Le filet de bœuf à la sauce d’huîtres crépitant dans son plat arrive à point pour combler mon manque d’inspiration.

Iï, ce minable boueux, dégoulinait sur mes escarpins et un léger ronflement ainsi qu’un mouvement ascensionnel régulier de la nappe indiquaient que la fatigue avait eu raison de ses dernières forces.

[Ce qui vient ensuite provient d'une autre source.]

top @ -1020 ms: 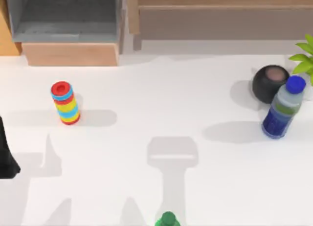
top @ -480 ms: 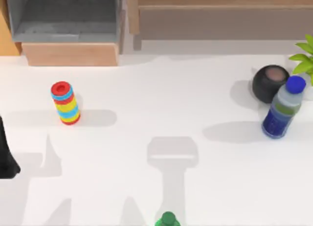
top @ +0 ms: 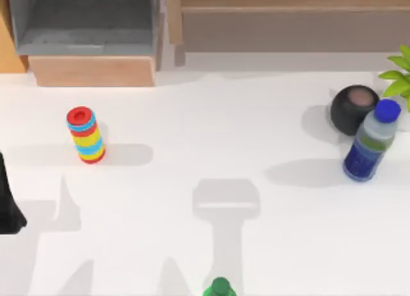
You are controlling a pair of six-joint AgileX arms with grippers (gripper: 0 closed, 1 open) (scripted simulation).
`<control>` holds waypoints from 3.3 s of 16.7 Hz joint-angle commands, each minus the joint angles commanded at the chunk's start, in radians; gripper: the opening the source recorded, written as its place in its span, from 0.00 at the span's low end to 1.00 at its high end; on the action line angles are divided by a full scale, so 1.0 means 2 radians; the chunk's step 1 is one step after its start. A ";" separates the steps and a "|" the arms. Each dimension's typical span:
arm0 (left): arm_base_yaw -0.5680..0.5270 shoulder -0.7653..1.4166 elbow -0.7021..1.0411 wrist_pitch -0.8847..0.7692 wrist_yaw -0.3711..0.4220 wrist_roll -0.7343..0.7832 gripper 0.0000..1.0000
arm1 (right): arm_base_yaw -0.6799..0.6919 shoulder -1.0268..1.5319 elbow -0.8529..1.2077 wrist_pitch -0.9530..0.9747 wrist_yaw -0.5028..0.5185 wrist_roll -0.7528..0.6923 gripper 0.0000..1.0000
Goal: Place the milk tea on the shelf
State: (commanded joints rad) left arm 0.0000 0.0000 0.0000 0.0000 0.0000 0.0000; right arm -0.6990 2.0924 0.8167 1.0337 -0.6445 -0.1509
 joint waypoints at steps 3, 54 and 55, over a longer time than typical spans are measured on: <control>0.000 0.000 0.000 0.000 0.000 0.000 1.00 | 0.000 0.000 0.000 0.000 0.000 0.000 0.00; 0.000 0.000 0.000 0.000 0.000 0.000 1.00 | 0.586 -0.060 0.416 -0.469 0.573 0.133 0.00; 0.000 0.000 0.000 0.000 0.000 0.000 1.00 | 0.586 -0.060 0.416 -0.469 0.573 0.133 0.00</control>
State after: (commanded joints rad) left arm 0.0000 0.0000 0.0000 0.0000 0.0000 0.0000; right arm 0.4740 1.9720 1.6481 0.0964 0.5014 0.1144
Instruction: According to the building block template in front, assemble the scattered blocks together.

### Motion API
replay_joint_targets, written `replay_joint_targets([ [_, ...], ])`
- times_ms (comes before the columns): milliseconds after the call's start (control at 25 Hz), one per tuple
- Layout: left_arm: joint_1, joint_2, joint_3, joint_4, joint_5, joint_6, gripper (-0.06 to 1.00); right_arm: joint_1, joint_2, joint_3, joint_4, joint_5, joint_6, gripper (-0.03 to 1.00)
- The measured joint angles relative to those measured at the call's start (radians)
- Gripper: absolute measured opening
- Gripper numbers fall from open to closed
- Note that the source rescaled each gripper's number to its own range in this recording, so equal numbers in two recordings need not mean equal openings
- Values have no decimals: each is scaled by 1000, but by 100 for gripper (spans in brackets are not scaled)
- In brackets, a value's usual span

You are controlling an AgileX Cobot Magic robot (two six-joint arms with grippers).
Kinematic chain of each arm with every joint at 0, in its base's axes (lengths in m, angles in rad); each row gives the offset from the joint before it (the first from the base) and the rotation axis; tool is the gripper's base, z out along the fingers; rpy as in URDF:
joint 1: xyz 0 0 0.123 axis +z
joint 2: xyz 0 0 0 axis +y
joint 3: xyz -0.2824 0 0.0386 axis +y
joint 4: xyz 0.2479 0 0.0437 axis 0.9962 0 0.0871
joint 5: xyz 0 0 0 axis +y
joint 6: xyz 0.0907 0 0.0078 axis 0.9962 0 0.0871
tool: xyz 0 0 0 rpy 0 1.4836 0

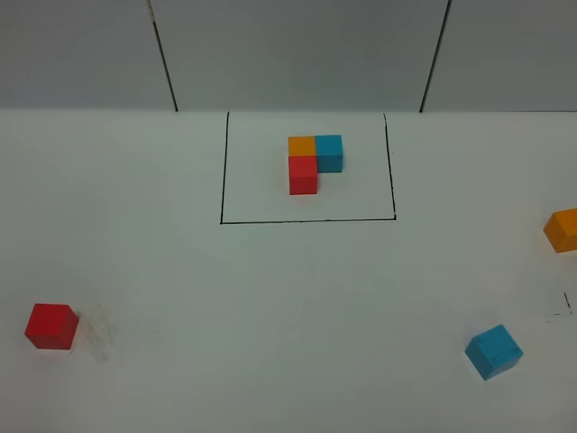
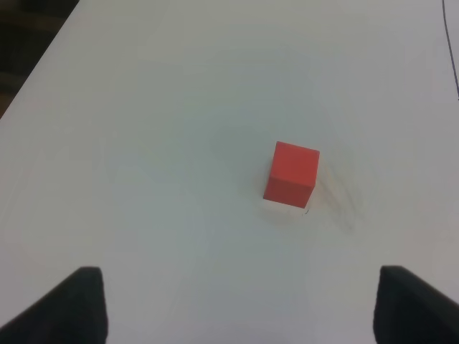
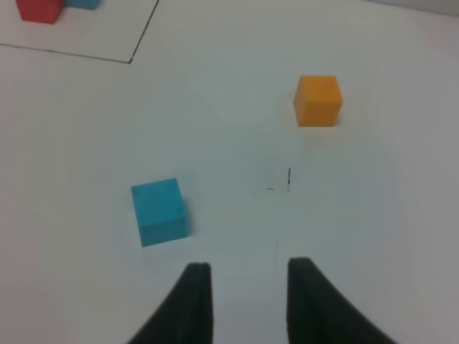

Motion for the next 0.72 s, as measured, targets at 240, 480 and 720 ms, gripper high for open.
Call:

Usant de tout mon charme, mastiquant le bœuf trop cuit langoureusement, veillant à ce que les effluves de la sauce lui enchantent les narines, j’allais parvenir  à persuader Totole de mon innocence quand une voix bien connue me fit sursauter.

 

Millesoupirs ! Mais que diantre faisait-il ici ? C’était son soir de couillon pourtant.

Cette arrivée ne me seyait pas du tout. Dans cette affaire, je jouais cavalier seul, même mon inénarrable 53 bis ignorait tout de mes activités nocturnes.

 

Il ne fallait pas que cet ours me voie en compagnie du gorille.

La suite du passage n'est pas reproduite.